I'd like the listing below copied exactly, with the images left out.

** PROVIDED MATERIAL follows **

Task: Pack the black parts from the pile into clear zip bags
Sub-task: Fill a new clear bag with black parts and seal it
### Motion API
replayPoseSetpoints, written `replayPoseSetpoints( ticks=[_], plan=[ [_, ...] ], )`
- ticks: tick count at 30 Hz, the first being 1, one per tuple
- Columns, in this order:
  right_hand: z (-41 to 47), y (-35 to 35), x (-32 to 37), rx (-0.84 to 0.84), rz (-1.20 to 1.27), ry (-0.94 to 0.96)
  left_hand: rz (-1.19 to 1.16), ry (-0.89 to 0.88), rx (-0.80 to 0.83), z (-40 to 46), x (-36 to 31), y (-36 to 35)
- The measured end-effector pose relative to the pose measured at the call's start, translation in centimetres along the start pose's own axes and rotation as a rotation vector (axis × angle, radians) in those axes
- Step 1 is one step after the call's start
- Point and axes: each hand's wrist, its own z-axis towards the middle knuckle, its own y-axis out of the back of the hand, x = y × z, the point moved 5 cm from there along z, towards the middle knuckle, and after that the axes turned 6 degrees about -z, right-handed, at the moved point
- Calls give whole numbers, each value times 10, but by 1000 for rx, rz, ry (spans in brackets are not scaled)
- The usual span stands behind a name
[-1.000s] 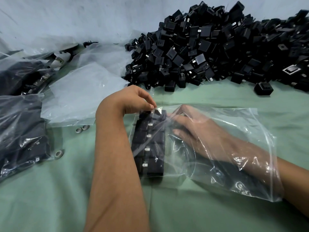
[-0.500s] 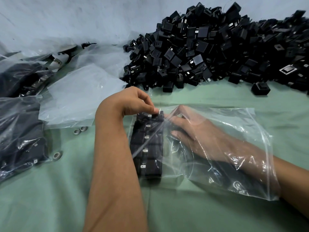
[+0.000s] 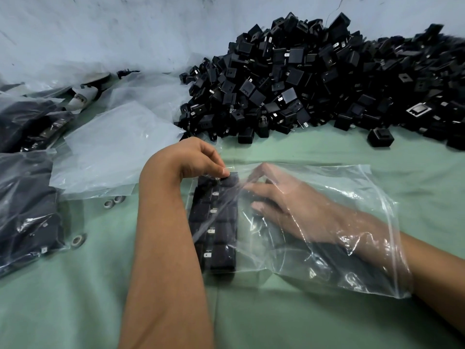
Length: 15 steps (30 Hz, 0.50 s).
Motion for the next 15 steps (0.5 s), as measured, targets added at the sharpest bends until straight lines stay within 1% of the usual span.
replayPoseSetpoints(
  ticks=[1, 3, 5, 7, 8, 10, 11, 12, 13, 15],
  plan=[
    [2, 3, -2, 61, -99, 38, -4, 7, -2, 0, 0, 0],
    [2, 13, -11, 200, -150, 34, -4, 24, -3, 0, 0, 0],
    [-7, 30, -20, 265, -76, 11, -1, 43, -9, 0, 0, 0],
    [-27, 54, -32, 290, 32, -16, -3, 52, -18, 0, 0, 0],
    [-39, 68, -37, 301, 48, -35, -1, 55, -21, 0, 0, 0],
    [-63, 96, -49, 319, 103, -126, 23, 58, -24, 0, -2, 0],
    [-73, 109, -58, 297, 154, -207, 37, 59, -24, -1, -3, 0],
    [-81, 124, -70, 226, 175, -300, 47, 54, -26, -2, -6, -1],
    [-86, 136, -84, 124, 157, -388, 54, 49, -36, -4, -9, -1],
    [-90, 159, -112, -158, -28, -563, 104, 8, -77, -8, -25, -3]
  ],
)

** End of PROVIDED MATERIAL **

◆ EXPECTED ANSWER
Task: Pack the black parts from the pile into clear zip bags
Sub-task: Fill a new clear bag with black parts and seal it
### Motion API
replayPoseSetpoints, written `replayPoseSetpoints( ticks=[_], plan=[ [_, ...] ], )`
- ticks: tick count at 30 Hz, the first being 1, one per tuple
- Columns, in this order:
  right_hand: z (-41 to 47), y (-35 to 35), x (-32 to 37), rx (-0.84 to 0.84), rz (-1.20 to 1.27), ry (-0.94 to 0.96)
  left_hand: rz (-1.19 to 1.16), ry (-0.89 to 0.88), rx (-0.80 to 0.83), z (-40 to 46), x (-36 to 31), y (-36 to 35)
- The measured end-effector pose relative to the pose measured at the call's start, translation in centimetres along the start pose's own axes and rotation as a rotation vector (axis × angle, radians) in those axes
- Step 1 is one step after the call's start
- Point and axes: each hand's wrist, its own z-axis towards the middle knuckle, its own y-axis out of the back of the hand, x = y × z, the point moved 5 cm from there along z, towards the middle knuckle, and after that the axes turned 6 degrees about -z, right-handed, at the moved point
- Calls give whole numbers, each value times 10, but by 1000 for rx, rz, ry (spans in brackets are not scaled)
- The usual span stands behind a name
[-1.000s] 
[-0.500s] 
[+0.000s] 
Length: 15 steps (30 Hz, 0.50 s).
Motion for the next 15 steps (0.5 s), as measured, targets added at the sharpest bends until straight lines stay within 1% of the usual span.
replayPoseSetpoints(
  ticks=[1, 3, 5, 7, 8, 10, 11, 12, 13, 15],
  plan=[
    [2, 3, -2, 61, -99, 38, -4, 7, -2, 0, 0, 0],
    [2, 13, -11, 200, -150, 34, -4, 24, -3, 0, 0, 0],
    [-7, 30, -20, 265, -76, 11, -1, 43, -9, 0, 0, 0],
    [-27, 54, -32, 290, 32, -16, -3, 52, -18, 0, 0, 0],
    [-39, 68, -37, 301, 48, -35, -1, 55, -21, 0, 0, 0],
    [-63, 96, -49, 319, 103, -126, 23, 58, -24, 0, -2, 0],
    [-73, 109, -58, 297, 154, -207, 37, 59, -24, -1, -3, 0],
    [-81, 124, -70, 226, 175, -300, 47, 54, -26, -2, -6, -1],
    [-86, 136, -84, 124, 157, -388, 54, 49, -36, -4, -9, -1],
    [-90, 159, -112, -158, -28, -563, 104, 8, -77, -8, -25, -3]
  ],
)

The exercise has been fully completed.